About this task:
Where a line contains the word "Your", copy that line from the records below.

Saved data entries:

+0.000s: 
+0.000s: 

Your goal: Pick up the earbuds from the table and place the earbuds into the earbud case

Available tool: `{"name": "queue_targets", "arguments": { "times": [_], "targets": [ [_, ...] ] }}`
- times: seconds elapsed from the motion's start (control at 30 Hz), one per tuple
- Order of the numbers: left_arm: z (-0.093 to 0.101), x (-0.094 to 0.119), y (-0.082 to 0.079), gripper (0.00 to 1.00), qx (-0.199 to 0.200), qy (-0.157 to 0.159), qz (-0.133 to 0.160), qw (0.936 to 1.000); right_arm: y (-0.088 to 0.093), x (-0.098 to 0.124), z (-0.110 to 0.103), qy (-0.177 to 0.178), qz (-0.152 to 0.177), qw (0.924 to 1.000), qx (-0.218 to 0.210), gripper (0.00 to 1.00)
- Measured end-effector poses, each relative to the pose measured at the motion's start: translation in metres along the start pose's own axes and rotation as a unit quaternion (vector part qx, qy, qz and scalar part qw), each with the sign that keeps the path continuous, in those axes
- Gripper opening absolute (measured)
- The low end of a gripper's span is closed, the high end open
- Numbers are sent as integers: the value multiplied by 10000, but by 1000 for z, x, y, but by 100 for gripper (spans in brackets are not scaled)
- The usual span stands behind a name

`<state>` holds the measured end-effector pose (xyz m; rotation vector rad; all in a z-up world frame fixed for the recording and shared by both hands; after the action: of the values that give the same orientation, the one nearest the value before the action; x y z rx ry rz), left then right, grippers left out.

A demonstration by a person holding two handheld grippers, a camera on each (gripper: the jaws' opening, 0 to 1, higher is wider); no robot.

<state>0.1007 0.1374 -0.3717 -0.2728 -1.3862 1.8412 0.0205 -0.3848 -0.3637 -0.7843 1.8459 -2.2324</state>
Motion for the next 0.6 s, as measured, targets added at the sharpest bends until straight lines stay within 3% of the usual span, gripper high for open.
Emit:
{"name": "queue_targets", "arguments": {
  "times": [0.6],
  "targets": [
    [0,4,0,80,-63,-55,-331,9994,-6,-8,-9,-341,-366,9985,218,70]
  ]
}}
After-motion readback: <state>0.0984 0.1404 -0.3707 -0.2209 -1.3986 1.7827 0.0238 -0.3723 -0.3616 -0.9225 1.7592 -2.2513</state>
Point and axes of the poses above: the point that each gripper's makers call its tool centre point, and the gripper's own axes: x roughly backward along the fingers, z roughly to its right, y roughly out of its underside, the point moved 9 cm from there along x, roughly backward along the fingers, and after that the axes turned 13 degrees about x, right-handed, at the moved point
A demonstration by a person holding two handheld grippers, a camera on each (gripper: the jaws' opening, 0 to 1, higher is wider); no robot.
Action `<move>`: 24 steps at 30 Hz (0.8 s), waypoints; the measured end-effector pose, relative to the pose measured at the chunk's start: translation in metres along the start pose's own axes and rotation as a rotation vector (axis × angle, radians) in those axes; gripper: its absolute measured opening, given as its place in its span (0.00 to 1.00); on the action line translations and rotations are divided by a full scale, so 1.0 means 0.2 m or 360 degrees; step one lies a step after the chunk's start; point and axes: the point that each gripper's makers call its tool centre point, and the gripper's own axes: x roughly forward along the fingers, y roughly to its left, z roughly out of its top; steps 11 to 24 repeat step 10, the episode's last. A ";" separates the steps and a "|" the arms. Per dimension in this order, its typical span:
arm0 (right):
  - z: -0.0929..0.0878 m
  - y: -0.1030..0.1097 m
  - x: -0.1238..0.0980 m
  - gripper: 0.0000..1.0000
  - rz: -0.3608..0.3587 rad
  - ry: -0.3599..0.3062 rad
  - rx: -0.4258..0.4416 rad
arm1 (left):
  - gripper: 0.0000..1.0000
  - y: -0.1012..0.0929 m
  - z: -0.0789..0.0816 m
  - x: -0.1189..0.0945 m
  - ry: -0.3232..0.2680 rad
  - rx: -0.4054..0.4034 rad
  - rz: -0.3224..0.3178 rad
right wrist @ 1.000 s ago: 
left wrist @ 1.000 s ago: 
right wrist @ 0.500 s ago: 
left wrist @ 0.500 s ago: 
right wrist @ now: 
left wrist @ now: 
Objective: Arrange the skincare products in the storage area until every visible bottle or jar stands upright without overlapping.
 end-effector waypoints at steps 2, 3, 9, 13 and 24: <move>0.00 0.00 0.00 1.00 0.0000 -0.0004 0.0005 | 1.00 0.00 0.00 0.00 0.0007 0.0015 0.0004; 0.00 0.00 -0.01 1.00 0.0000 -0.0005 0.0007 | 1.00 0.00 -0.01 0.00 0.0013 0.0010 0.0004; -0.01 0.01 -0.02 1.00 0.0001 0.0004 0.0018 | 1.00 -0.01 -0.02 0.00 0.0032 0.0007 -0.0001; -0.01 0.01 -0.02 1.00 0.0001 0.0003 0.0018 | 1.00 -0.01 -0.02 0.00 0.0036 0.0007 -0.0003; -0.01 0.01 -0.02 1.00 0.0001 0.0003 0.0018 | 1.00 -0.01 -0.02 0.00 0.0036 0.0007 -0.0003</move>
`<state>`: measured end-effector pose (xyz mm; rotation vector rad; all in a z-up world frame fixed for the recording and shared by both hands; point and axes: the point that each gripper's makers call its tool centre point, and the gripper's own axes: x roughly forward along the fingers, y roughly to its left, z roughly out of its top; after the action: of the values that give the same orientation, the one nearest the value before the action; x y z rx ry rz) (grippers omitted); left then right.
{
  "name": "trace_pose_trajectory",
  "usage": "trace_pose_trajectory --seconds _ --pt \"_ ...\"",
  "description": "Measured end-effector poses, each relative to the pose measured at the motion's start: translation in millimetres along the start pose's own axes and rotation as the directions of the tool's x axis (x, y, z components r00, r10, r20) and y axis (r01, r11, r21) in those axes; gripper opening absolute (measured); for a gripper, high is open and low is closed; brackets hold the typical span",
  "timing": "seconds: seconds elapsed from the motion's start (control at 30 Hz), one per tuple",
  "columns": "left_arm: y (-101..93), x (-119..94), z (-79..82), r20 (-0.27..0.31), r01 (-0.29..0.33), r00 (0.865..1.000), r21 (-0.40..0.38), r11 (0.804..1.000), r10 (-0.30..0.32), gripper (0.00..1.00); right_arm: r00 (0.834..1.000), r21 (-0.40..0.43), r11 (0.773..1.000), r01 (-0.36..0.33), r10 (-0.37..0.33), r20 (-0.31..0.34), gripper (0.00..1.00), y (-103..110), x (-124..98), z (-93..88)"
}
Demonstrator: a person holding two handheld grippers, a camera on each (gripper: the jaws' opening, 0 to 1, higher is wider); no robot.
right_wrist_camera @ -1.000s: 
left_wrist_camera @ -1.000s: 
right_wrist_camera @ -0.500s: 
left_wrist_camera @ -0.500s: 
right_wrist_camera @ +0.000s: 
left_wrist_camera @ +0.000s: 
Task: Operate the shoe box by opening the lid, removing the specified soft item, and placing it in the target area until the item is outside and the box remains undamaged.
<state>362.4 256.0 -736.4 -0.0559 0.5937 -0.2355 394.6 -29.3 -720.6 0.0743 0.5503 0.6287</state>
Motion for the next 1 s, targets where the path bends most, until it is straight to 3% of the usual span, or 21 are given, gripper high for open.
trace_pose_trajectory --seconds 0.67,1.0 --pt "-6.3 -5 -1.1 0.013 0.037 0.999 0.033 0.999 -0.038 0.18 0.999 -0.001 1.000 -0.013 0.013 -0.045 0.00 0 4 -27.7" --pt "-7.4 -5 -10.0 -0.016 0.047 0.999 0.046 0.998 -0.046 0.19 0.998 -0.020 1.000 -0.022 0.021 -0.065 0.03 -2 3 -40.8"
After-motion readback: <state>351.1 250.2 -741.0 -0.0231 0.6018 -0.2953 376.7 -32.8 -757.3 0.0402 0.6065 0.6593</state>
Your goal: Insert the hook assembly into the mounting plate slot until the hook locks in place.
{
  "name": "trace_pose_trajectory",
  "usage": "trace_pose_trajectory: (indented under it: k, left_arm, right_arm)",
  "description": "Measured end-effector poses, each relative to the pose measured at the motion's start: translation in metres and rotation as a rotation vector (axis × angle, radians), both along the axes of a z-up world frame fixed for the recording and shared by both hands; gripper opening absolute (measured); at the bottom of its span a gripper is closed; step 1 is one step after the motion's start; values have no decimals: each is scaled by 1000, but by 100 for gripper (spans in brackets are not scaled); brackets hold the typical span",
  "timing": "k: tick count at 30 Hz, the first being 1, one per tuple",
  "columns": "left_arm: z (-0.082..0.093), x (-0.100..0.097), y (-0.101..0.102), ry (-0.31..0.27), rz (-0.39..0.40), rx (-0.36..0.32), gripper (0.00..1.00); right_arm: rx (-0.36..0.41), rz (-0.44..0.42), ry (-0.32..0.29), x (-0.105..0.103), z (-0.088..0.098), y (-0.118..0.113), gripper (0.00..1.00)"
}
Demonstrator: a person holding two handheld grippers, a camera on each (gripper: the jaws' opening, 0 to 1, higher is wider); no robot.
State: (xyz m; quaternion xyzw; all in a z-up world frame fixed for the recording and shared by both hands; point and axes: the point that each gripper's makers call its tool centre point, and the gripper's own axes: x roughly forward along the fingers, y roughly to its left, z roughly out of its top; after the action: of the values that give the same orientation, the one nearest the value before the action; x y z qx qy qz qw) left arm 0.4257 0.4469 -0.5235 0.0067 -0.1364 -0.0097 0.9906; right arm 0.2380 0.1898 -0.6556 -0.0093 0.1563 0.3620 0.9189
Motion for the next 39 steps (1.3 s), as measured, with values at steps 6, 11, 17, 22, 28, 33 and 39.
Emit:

Task response:
Your goal: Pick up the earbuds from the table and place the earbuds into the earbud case
Your goal: Insert the hook assembly into the mounting plate slot until the hook locks in place.

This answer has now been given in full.